Durante a conversa, ele engata uma lista de amigos que poderiam colaborar. Entre eles o do juiz aposentado Fauzer Maia, dedicado à música sertaneja de raiz.

Luizão, da loja Discão, mantém o ponto de encontro dos colecionadores. Nas mãos, uma das raridades.
Luizão, da loja Discão, mantém o ponto de encontro dos colecionadores. Nas mãos, uma das raridades.

A curiosidade me leva até o bairro Carandá Bosque. O ex-juiz recebe o Lado B como um apaixonado, louco para dividir os “predicados” da amada, no caso: os vinis. A esposa já se separou há anos. “Não aguentou os discos, mas foi muito melhor”, brinca.

Não dá para entender como ele “se acha” em meio a uma infinidade de papéis colados pelas prateleiras, discos nas mesas, nas cadeiras, em caixas no chão e na parede. “É que os mais raros eu escondo ali”, diz apontando para uma sala ao lado. No lugar, tudo fica organizadinho em grandes caixas. Um a um, Fauzer vai tirando e contando algo sobre.

O mais difícil de encontrar foi a primeira gravação da dupla Zilo e Zalo, ícones entre os sertanejos originais, e também tem orgulhos dos exemplares de Nenete e Dorinho, “muito raros”. As compras são feitas pela internet e é só chegar um vinil novo para tudo parar na vida do aposentado. “Primeiro vejo se a capa não precisa de nenhum reparo. Depois limpo o disco e coloco para tocar. Os que fizeram muito sucesso, sempre tem uns riscos, não tem o que fazer”, detalha.

Dez anos na vida de colecionador fazem o ex-juiz se arriscar nas composições próprias. “Uma vez fiz uma música para rebater outro que eu achei que era muito deselegante com as mulheres”, lembra. Para se divertir, também resolveu gravar com gente famosa, como a dupla Jads e Jadson. Já “lançou” um CD, mas só com mil cópias para os amigos. “É só de brincadeira”, justifica.

Das duplas sertanejas atuais, Fauzer não tem nenhum disco. Separa o estilo entre os sertanejos de raiz e os “perfumados”. Dos nomes regionais das antigas, o que mais dá orgulho é “Délio e Delinha”. “Eu adoro isso”, mostra o vinil da dupla sul-mato-grossense.
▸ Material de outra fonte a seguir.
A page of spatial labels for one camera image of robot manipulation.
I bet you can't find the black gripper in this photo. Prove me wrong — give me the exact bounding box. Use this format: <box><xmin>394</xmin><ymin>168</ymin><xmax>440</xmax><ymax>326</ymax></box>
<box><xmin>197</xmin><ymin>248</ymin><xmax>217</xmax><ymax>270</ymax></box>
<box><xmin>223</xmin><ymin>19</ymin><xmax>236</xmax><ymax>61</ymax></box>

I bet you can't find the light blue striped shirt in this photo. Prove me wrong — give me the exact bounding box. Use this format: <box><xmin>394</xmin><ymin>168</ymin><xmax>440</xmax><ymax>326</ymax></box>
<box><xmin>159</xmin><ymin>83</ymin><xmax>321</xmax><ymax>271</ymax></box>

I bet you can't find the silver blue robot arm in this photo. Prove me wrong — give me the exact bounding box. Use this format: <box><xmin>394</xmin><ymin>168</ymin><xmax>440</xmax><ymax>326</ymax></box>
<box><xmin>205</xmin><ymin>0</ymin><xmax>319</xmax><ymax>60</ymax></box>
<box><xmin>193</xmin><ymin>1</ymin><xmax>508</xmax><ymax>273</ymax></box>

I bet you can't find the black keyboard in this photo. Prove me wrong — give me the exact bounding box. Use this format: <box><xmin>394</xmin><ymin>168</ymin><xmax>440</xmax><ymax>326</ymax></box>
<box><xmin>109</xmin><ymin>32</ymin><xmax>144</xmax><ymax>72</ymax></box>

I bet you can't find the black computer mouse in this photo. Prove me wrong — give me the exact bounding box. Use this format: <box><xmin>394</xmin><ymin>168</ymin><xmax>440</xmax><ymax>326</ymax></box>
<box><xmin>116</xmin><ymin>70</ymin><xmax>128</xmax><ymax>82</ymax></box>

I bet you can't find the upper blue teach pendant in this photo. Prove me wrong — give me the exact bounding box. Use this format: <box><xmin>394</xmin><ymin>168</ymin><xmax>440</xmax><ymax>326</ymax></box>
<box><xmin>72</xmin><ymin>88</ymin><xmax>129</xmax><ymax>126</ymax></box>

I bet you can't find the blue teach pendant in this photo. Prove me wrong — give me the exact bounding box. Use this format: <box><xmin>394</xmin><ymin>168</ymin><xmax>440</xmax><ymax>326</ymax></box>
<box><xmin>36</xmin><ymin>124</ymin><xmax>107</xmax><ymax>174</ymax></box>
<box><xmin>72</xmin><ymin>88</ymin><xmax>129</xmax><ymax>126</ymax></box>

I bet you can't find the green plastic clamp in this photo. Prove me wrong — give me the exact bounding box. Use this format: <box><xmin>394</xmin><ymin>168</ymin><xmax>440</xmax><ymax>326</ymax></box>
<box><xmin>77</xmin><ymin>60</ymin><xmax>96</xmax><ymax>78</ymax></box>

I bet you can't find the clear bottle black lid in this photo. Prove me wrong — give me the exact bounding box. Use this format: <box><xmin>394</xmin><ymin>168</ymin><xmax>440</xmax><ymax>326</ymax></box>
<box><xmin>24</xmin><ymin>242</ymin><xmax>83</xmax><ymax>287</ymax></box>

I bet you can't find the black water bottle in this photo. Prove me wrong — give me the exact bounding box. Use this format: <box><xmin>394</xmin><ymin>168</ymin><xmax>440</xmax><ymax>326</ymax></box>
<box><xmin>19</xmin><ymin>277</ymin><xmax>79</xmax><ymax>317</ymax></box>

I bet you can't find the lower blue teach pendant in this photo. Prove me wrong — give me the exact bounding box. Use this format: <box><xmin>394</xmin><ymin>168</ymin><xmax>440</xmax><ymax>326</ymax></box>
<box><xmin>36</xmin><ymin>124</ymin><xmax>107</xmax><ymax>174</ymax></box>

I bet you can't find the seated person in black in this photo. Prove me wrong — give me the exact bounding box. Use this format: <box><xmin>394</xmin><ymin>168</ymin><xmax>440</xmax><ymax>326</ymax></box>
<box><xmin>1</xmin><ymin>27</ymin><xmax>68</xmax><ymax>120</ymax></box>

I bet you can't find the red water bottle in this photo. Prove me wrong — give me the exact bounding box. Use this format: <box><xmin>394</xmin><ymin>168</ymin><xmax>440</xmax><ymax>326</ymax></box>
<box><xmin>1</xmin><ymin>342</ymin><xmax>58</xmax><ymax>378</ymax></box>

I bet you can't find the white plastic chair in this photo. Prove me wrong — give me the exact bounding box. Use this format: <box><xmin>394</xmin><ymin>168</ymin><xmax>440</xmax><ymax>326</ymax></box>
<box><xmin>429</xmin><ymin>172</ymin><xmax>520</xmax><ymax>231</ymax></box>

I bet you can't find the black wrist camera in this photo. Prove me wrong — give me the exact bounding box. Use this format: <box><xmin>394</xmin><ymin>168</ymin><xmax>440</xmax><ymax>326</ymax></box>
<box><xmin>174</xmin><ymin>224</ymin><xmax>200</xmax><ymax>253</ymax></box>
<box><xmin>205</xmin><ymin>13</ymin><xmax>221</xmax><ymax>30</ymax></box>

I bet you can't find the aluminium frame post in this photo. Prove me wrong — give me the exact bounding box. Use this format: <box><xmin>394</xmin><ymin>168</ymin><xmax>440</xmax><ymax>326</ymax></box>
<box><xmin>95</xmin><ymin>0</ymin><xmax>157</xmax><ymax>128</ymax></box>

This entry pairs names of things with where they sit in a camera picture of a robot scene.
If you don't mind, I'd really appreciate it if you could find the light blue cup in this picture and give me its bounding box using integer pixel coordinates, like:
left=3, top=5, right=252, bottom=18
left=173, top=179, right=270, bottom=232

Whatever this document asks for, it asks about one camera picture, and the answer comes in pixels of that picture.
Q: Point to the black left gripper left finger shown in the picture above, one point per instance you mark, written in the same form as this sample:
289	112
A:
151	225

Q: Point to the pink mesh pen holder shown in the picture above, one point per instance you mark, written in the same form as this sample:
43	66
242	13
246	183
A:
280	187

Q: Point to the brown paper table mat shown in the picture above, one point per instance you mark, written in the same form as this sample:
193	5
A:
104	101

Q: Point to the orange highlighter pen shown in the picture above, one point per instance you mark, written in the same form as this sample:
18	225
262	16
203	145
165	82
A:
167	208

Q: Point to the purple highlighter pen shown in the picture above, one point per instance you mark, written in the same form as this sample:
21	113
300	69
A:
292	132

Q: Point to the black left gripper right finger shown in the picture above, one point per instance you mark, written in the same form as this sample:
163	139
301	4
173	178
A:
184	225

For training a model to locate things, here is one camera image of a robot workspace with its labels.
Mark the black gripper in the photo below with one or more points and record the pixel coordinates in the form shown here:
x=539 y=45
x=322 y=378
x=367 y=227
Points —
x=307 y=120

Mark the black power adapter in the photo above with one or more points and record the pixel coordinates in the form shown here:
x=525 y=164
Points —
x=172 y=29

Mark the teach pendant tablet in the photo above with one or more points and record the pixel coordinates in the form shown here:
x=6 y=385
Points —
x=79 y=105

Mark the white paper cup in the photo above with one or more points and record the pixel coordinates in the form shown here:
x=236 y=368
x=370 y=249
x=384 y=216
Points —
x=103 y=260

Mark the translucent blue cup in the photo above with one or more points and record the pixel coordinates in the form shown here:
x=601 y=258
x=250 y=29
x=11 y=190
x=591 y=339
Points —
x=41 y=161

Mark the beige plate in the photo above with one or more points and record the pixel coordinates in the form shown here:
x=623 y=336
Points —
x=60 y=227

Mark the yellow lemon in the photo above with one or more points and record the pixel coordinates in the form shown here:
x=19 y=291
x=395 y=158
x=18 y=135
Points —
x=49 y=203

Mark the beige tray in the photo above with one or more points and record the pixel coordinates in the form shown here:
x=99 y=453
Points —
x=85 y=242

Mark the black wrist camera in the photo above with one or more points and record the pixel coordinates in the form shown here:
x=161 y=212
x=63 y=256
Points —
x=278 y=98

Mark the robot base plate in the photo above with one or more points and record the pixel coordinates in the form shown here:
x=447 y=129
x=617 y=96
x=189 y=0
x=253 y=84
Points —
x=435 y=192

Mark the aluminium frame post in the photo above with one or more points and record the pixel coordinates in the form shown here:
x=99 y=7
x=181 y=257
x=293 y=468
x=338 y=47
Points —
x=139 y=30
Sobre os 63 mil discos catalogados, Fauzer também reclama da falta de divulgação e faz o convite para o fotógrafo da equipe, como costuma fazer para quem demonstra interesse pelo acervo. “Chama algum amigo e vem aqui ouvir. Eu até gravo para quem gosta”, diz sobre a vontade de compartilhar o que reuniu por tanto tempo.